**Task details:** Pictures excluded, copy all of the data below exactly.

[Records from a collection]
------------------------------------------------
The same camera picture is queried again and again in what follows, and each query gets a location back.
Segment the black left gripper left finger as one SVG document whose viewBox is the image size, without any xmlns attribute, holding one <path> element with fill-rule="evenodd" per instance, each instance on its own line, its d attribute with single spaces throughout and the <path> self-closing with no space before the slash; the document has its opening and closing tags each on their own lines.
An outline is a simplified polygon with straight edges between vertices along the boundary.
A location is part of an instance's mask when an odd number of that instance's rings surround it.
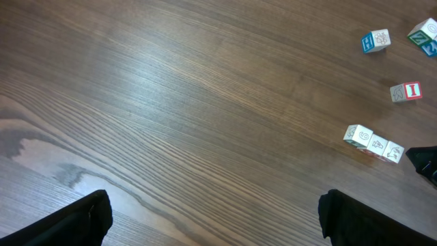
<svg viewBox="0 0 437 246">
<path fill-rule="evenodd" d="M 112 225 L 110 199 L 100 189 L 3 237 L 1 246 L 100 246 Z"/>
</svg>

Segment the red I wooden block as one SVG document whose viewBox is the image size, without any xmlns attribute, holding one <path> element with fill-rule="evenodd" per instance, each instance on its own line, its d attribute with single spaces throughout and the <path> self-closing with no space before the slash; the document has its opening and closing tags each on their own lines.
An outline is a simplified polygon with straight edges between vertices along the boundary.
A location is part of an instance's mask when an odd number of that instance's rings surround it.
<svg viewBox="0 0 437 246">
<path fill-rule="evenodd" d="M 417 100 L 423 97 L 419 81 L 402 83 L 390 88 L 391 99 L 394 103 Z"/>
</svg>

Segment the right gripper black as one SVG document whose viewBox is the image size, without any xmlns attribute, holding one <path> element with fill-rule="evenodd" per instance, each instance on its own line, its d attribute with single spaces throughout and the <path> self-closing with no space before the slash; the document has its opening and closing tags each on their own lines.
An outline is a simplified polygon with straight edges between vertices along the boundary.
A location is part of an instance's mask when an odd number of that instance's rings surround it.
<svg viewBox="0 0 437 246">
<path fill-rule="evenodd" d="M 416 173 L 436 186 L 436 146 L 410 148 L 406 156 L 414 165 Z"/>
</svg>

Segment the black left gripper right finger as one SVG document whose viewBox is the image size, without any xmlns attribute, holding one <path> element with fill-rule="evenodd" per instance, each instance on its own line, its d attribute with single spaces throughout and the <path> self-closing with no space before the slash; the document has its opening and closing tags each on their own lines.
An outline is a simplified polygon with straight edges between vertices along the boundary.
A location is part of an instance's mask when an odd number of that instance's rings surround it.
<svg viewBox="0 0 437 246">
<path fill-rule="evenodd" d="M 321 195 L 318 215 L 324 238 L 342 246 L 436 246 L 436 240 L 331 189 Z"/>
</svg>

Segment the green number six block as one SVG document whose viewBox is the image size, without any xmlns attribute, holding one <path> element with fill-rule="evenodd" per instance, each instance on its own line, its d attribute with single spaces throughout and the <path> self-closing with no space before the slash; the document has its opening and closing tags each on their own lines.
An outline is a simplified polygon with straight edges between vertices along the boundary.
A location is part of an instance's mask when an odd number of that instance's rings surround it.
<svg viewBox="0 0 437 246">
<path fill-rule="evenodd" d="M 373 131 L 360 124 L 349 125 L 343 140 L 357 148 L 366 148 L 369 144 Z"/>
</svg>
------------------------------------------------
**Your solution:**
The same camera picture is queried again and again in what follows, and each query gets a location back.
Segment the black left gripper left finger as one SVG document whose viewBox is the image size, without any xmlns attribute, holding one <path> element with fill-rule="evenodd" per instance, each instance on its own line, its d attribute with single spaces throughout and the <path> self-closing with no space before the slash; the document has its opening and closing tags each on their own lines.
An outline is a simplified polygon with straight edges between vertices along the boundary.
A location is part of an instance's mask when an odd number of that instance's rings surround it.
<svg viewBox="0 0 437 246">
<path fill-rule="evenodd" d="M 112 225 L 110 199 L 100 189 L 3 237 L 1 246 L 100 246 Z"/>
</svg>

Segment the red I wooden block as one SVG document whose viewBox is the image size, without any xmlns attribute, holding one <path> element with fill-rule="evenodd" per instance, each instance on its own line, its d attribute with single spaces throughout and the <path> self-closing with no space before the slash; the document has its opening and closing tags each on their own lines.
An outline is a simplified polygon with straight edges between vertices along the boundary.
A location is part of an instance's mask when an odd number of that instance's rings surround it.
<svg viewBox="0 0 437 246">
<path fill-rule="evenodd" d="M 417 100 L 423 97 L 419 81 L 402 83 L 390 88 L 391 99 L 394 103 Z"/>
</svg>

Segment the right gripper black as one SVG document whose viewBox is the image size, without any xmlns attribute, holding one <path> element with fill-rule="evenodd" per instance, each instance on its own line, its d attribute with single spaces throughout and the <path> self-closing with no space before the slash; the document has its opening and closing tags each on their own lines.
An outline is a simplified polygon with straight edges between vertices along the boundary.
A location is part of an instance's mask when an odd number of that instance's rings surround it.
<svg viewBox="0 0 437 246">
<path fill-rule="evenodd" d="M 416 173 L 436 186 L 436 146 L 410 148 L 406 156 L 414 165 Z"/>
</svg>

Segment the black left gripper right finger as one SVG document whose viewBox is the image size, without any xmlns attribute, holding one <path> element with fill-rule="evenodd" per instance, each instance on its own line, its d attribute with single spaces throughout and the <path> self-closing with no space before the slash; the document has its opening and closing tags each on their own lines.
An outline is a simplified polygon with straight edges between vertices along the boundary.
A location is part of an instance's mask when an odd number of that instance's rings surround it.
<svg viewBox="0 0 437 246">
<path fill-rule="evenodd" d="M 321 195 L 318 215 L 324 238 L 342 246 L 436 246 L 436 240 L 331 189 Z"/>
</svg>

Segment the green number six block as one SVG document whose viewBox is the image size, without any xmlns attribute, holding one <path> element with fill-rule="evenodd" per instance, each instance on its own line, its d attribute with single spaces throughout and the <path> self-closing with no space before the slash; the document has its opening and closing tags each on their own lines.
An outline is a simplified polygon with straight edges between vertices along the boundary.
A location is part of an instance's mask when an odd number of that instance's rings surround it.
<svg viewBox="0 0 437 246">
<path fill-rule="evenodd" d="M 373 131 L 360 124 L 349 125 L 343 140 L 357 148 L 366 148 L 369 144 Z"/>
</svg>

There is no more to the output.